A partir de ese momento Fernández y yo nos enlazamos al fin en una amistad indestructible. Terminadas las clases compartíamos conversaciones interminables acerca de filosofía, literatura francesa –pasión de los dos también- y de nuestras vidas, que parecían tan distintas en sus resultados finales, pero no tanto en sus objetivos iniciales. Los dos habíamos soñado una vida familiar, los dos llevábamos en nosotros una ávida inquietud intelectual, los dos teníamos los mismos ideales, los míos ya vetustos, los de él en plena ebullición. Podría decir que por aquellos días fui feliz, había encontrado en Fernández un amigo, el primero en mis 47 años.

Una mañana de domingo comencé a notar lo que hoy me perturba y me tiene en este estado. Al peinarme noté mi cabello mucho más sedoso y dócil. Los dientes del peine se desplazaban fácilmente a través de mi pelo.
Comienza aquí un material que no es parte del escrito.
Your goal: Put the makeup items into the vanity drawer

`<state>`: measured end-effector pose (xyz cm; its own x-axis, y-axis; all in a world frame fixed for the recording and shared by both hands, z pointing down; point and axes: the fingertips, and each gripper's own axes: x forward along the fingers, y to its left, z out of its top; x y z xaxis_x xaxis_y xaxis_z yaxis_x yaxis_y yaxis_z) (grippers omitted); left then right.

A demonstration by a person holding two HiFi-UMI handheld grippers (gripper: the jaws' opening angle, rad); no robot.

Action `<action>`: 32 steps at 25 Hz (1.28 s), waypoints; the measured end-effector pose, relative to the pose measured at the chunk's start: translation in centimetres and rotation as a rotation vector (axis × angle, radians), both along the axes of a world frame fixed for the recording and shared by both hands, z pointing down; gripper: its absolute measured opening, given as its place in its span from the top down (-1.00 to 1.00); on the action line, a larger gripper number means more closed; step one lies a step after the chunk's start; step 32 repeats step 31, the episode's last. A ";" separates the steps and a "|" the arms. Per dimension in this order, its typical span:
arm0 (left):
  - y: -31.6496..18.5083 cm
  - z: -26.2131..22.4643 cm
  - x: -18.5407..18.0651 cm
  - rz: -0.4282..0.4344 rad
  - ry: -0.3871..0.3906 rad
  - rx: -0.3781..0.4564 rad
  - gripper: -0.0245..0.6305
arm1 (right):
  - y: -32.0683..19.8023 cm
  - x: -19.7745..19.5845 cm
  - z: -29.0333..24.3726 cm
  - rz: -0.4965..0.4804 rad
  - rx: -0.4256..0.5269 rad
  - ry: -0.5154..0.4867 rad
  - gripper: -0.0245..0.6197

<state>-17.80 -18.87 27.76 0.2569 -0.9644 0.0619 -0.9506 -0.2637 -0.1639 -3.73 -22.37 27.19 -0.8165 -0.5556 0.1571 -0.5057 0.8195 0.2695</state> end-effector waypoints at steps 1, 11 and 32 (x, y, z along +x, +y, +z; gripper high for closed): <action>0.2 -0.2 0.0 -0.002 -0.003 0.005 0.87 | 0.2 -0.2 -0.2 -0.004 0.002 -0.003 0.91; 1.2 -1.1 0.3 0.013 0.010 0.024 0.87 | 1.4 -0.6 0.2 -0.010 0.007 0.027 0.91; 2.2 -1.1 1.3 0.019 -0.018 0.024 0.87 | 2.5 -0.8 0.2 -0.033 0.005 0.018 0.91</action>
Atribuí el fenómeno al oportuno cambio de shampoo.

Al día siguiente, al mirarme al espejo, me vi la piel con una tonalidad morena que yo no poseía naturalmente. Se lo dije a Silvana en nuestra rueda diaria de mate y sonrió, alabando mi frondosa imaginación. No seguí hablando del asunto. Pero lo más extraordinario ocurrió el martes. Al colocarme la vestimenta que utilizaría ese día comprobé que me quedaba holgada. Tenía la figura de un joven de veinte años: mi espalda derecha, mi torso juvenil, mis piernas monolíticas. Esta vez tuve pudor de citar la mutación notable de mi figura a Silvana temiendo que me tomara por loco, y apuré mi camino a la Facultad para contárselo a Fernández. Pero él también se veía distinto. Su pelo aparecía ceniciento, del tono de mis incipientes canas. Su piel era tostada pero no del color cetrino de ayer. Su cuerpo parecía tener encima el peso de los años transcurridos. Esta vez le aludí mis inquietudes y me miró de una manera extraña, no con la extrañeza que mis palabras hubieran provocado en otra persona sino con una complicidad mezclada con picardía maligna que aún hoy me estremece. Pero en casa nadie parecía notar los cambios.
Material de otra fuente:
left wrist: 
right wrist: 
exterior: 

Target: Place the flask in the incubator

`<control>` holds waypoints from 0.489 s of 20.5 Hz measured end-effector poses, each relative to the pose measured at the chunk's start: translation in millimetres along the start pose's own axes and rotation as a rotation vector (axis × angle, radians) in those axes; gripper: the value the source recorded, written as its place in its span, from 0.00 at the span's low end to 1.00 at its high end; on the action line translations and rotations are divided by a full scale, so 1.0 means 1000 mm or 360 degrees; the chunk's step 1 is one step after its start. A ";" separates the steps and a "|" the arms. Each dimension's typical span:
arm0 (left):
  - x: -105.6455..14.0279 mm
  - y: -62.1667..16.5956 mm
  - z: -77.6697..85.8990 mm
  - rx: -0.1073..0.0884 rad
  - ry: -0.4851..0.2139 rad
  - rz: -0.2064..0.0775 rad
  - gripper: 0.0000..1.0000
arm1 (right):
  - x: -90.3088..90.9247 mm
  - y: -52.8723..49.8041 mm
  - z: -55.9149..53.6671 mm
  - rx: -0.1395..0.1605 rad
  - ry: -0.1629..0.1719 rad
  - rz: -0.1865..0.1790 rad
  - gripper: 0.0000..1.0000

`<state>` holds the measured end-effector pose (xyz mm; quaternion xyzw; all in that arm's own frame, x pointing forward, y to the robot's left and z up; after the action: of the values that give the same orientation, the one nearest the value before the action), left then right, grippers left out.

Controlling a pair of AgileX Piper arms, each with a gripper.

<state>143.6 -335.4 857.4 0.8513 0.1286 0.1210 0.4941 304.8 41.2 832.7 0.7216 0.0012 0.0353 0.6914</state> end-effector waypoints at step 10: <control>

Pasó la noche, noche en la cual no pude pegar un ojo. Me levanté en plena madrugada, a eso de las tres y media, a mirarme al espejo, esperando encontrar al Isaías Bregovic de siempre. Y solo encontré la figura de ese joven que era yo y no era al mismo tiempo. Así llegó la mañana del miércoles 7 de setiembre. Y horrorizado al mirarme nuevamente al espejo vi mis ojos que ahora tenían una forma rasgada, como los de Fernández. Mi rostro era el suyo. Mi cuerpo respondía a sus señales. Salí a increparlo encolerizado por aquel robo de identidad y al hablar surgió de mis cuerdas vocales la transparente voz de mi alumno. Hubiera jurado que él no era más que un espejo, de pie en el centro de la sala. Poseía mi cuerpo, mi cara, mis ropas, mi voz, hasta la cicatriz de una operación en el abdomen cuando era niño, dato que comprobé al levantar sus ropas en medio de la pelea que promovía para constatar el último dato que le daba certeza a mi otredad. Nos trenzamos en una lucha cerrada, pero él era fuerte, hizo uso de mi cuerpo moldeado en horas de gimnasia, y logró reducirme. La llamada a la autoridad y a mi esposa, el interrogatorio, la mirada socarrona de los policías de la seccional, el traslado a este lugar donde hoy voy decayendo a cada minuto, todo fue sucediendo como un flash.

Y aquí estoy, con esta pobre gente abandonada a la buena de Dios, algunos que disfrutan de las migajas de cariño que les prodigan sus familiares, que se quedan minutos como si la locura fuera contagiosa. Los que gozan de este mísero privilegio son los menos. Yo no lo tengo. Solo me asisten las enfermeras, una de las cuales me proveyó de papel y una lapicera para poder escribir esta carta a quien quiera leerla, el destinatario poco me importa. Solo quiero que se sepa la verdad. Que tampoco le importa a nadie. Allá, en Vistalba, Fernández, para todo el mundo yo, juega con mis hijos, sale a cenar con mis amigos y se acuesta con mi esposa. Y nadie nota el infernal trueque. Ni lo notará.